From the end of February to date, a total of 35 patients enrolled in phase I clinical trials continued to receive their experimental treatments, whether through intravenous, subcutaneous, or oral drugs. Though six industry-sponsored trials were placed on hold due to the COVID-19 pandemic, in this timeframe, we were able to screen 23 new patients, of which 17 were recruited into five different clinical trials. Moreover, we discussed with the sponsor and finally got the chance to include in an anti-PD-1 immunotherapy trial, formally put on hold, two patients affected by microsatellite-instable (MSI) tumors (endometrial and ovarian cancer) and without any other therapeutic option available.

To date, five patients enrolled in a phase I clinical trial were admitted to ED because of a suspicious clinical picture but tested negative for SARS-CoV-2 infection. The only on-trial case that tested positive so far was an entirely casual finding. This patient had a recent diagnosis of PD-L1 highly expressed metastatic lung adenocarcinoma, for which a first-line combination treatment of immunotherapy plus a multi-target tyrosine kinase receptor inhibitor was started. She was admitted because of a pathological vertebral fracture causing severe low-back pain and only collaterally was found to be infected by SARS-CoV-2. Since the chest CT scan showed a malignant pleural effusion without evidence of interstitial pneumonia, after discussion with a pulmonologist, thoracic surgeons, and anesthesiologists, we decided to perform a thoracoscopic pleural talcage, hoping to restart the experimental treatment after the resolution of infection.

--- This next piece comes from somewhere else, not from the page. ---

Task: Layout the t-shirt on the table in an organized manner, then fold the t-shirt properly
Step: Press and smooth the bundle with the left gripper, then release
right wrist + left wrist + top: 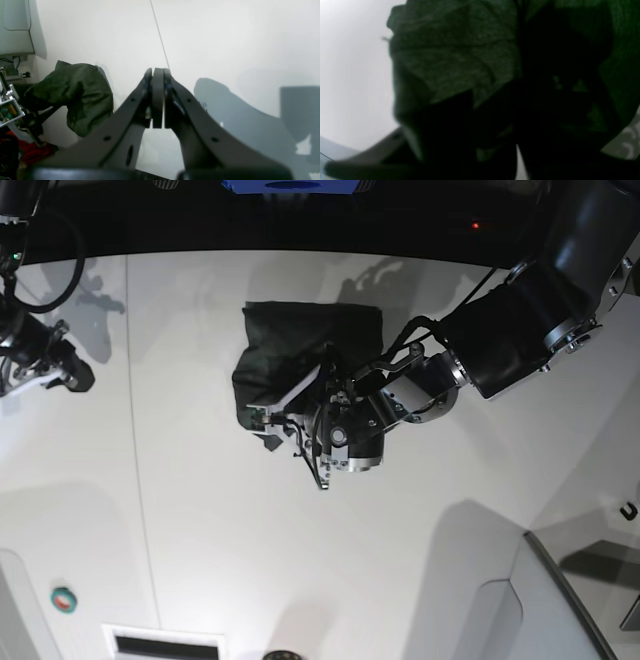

It is truly hard to predict when the pandemic will end and what it will leave behind. In this complex and dynamic scenario, where the coexistence with SARS-CoV-2 seems to be unavoidable, at least until the arrival of a vaccine or effective antiviral drugs, we cannot reduce the intensity of care for cancer patients. Our experience suggests that the prosecution of phase I clinical trials is feasible and safe, even in hospitals admitting COVID-19 patients. All our efforts must be focused on implementing the complete separation of paths and the safety procedures required to protect patients and medical staff. The most important thing in these hard times is undoubtedly sharing, and we feel that others can benefit from our experience. It is not only a matter of science but almost a task to care.

Author Contributions

All authors equally contributed to the conception and drafting of the present manuscript.

Conflict of Interest

The authors declare that the research was conducted in the absence of any commercial or financial relationships that could be construed as a potential conflict of interest.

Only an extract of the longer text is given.